La CGEM doit rendre son avis sur les propositions de produits taxables soumises par les ministères concernés et la Douane. Les opérateurs estiment que près de 40 MDH ont été prélevés depuis l’entrée en vigueur.

Bien avant son entrée en vigueur, le 1er janvier dernier, l’écotaxe sur les produits fabriqués à partir de matières plastiques suscitait déjà bien des critiques, qui ne se sont pas encore estompées. Les professionnels continuent en effet de faire entendre leur voix via la CGEM. «Nous ne remettons pas en cause le principe même de l’écotaxe mais son applicabilité», résume Nabil Souaf, directeur de l’Association marocaine de plasturgie (AMP). Cette taxe, prélevée à la source par le ministère de l’environnement, est de 1,5% ad valorem sur les produits relevant du chapitre 39 du tarif douanier, essentiellement les matières premières et quelques produits finis fabriqués localement. Les produits finis importés, eux, échappent à cette écotaxe. C’est d’abord contre cette inégalité que s’élèvent les professionnels. «Il y a des créneaux de l’industrie qui souffrent de l’écotaxe, dont les métiers mondiaux du Maroc. Les opérateurs qui ne peuvent se permettre d’augmenter leurs prix ont dû revoir leur marge à la baisse», poursuit M. Souaf. L’absence de pondération en fonction de la quantité de plastique dans un produit est également fortement contestée.

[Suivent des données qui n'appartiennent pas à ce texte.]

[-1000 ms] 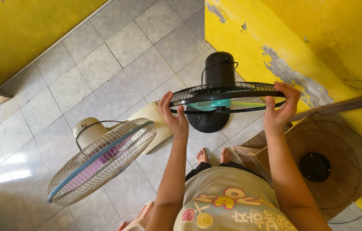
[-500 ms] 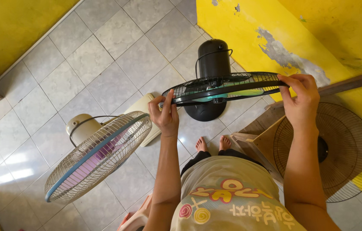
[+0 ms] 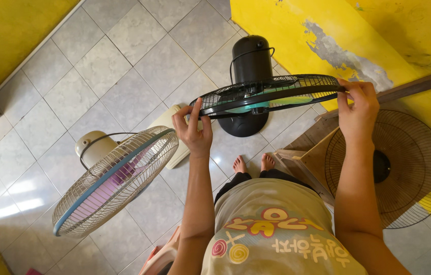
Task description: The person disassembles a standing electric fan by removing the front grille, fan blades, and rear grille. They then reassemble the fan by installing the blades and grilles back onto the motor housing.
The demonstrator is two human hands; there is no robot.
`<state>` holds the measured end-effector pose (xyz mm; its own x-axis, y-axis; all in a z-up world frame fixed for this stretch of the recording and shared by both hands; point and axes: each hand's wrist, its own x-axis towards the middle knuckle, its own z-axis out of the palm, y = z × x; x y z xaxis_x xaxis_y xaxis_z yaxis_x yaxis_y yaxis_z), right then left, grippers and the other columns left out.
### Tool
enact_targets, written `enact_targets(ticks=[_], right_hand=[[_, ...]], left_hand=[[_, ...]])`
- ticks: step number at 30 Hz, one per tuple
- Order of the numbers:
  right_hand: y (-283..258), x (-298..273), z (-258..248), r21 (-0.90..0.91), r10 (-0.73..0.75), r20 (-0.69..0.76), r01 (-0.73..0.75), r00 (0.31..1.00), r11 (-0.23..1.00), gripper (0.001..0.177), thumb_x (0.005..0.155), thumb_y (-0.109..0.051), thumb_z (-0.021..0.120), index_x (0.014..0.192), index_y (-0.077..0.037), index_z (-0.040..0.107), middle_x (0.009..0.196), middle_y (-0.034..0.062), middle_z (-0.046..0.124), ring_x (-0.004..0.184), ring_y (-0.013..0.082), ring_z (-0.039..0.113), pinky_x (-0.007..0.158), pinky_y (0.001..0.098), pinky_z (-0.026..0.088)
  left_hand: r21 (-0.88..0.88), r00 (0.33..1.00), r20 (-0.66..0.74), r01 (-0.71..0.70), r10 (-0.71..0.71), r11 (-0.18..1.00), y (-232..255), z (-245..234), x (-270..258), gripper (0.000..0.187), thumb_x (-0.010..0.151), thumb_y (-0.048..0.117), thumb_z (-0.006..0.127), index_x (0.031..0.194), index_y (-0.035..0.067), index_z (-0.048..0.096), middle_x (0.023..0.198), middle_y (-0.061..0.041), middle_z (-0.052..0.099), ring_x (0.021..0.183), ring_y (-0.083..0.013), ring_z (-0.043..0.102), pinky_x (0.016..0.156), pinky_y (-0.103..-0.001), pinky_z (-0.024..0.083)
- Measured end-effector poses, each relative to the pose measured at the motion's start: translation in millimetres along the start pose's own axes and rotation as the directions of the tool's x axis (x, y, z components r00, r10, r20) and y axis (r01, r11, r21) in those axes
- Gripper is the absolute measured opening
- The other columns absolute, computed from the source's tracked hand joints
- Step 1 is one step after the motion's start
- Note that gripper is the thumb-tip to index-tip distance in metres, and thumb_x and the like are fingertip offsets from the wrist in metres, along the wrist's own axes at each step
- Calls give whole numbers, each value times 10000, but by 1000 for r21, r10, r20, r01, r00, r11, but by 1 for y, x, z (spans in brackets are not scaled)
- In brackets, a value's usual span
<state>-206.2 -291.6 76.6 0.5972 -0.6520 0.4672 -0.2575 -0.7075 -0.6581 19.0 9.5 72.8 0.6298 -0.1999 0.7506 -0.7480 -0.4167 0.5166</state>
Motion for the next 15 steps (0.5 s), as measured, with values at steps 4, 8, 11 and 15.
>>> enact_targets(ticks=[4,8,11,15], right_hand=[[-16,0,0,-17,-34,-10,33,999,999,354,964,110,726,1289,-23,686,1259,156,643,1113,317,659,942,388,565],[-47,1,0,-2,-195,-74,195,978,981,349,945,115,767,1251,-35,688,1214,144,634,1130,314,634,1015,409,537],[-68,2,7,51,-229,-105,235,968,971,381,926,132,765,1249,-63,711,1199,130,634,1083,298,631,947,380,528],[-80,5,7,61,-230,-97,237,968,970,373,924,121,783,1239,-66,715,1177,125,636,1080,294,629,949,383,534]], left_hand=[[-21,1000,-6,-8,8,1000,9,-2,7,486,801,-45,726,1265,98,725,1077,-95,595,1002,-272,579,902,-422,489],[-91,992,6,-122,123,988,33,-2,23,499,795,-16,745,1277,104,696,1149,-111,621,1069,-294,583,954,-449,487],[-149,969,38,-235,243,960,60,1,34,453,820,26,792,1252,119,695,1169,-87,625,1087,-298,581,983,-454,497],[-169,941,71,-315,330,934,85,12,49,402,853,78,864,1224,130,721,1132,-49,611,1037,-259,594,911,-422,487]])
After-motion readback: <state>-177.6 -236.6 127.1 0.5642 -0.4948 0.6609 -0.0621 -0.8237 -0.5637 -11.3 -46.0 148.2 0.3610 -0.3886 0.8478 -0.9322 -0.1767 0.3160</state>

Dès le départ, la CGEM avait proposé de réduire le taux à 0,5% ou 0,8% et d’étendre la liste des produits concernés.

La tutelle ne peut gérer seule les fonds collectés

C’est dans le cadre de ce processus que les ministères de l’environnement et de l’industrie, et la Douane, lui ont transmis deux listes, l’une reprenant les produits actuellement imposables et l’autre incluant des produits hors chapitre 39 fabriqués entièrement ou majoritairement en plastique. «Nous sommes actuellement en pourparlers avec les différentes fédérations et associations professionnelles en vue de répondre à ces propositions dans les plus brefs délais», confie Abdelkader Boukhriss, président de la commission fiscalité à la CGEM. Cependant, «rien ne pourra se faire avant la Loi de finances 2015», explique M. Boukhriss.

Au-delà de la question des produits imputables, les professionnels remettent également en cause les prérogatives du ministère de l’environnement dans ce dossier. «Il est hors de question de laisser le ministère de l’environnement gérer un fonds alimenté grâce au privé, sans garde-fous. Seul un organisme indépendant ou mixte peut le faire», laisse-t-on entendre à la CGEM. Rappelons que cette écotaxe doit permettre le financement d’un fonds spécial de 280 MDH dédié à la création d’une filière de recyclage. Or, aucun projet concret n’a pour l’heure été annoncé. Des réunions se tiennent entre le ministère et la coopération allemande GIZ pour mettre au point des modèles précis. En attendant, il a été convenu qu’une étude d’impact sur le premier trimestre de cette année sera réalisée, avec la coopération de tous, pour évaluer objectivement l’écotaxe. Certains opérateurs estiment qu’entre 40 et 45 MDH auraient déjà été prélevés depuis l’entrée en vigueur de la taxe.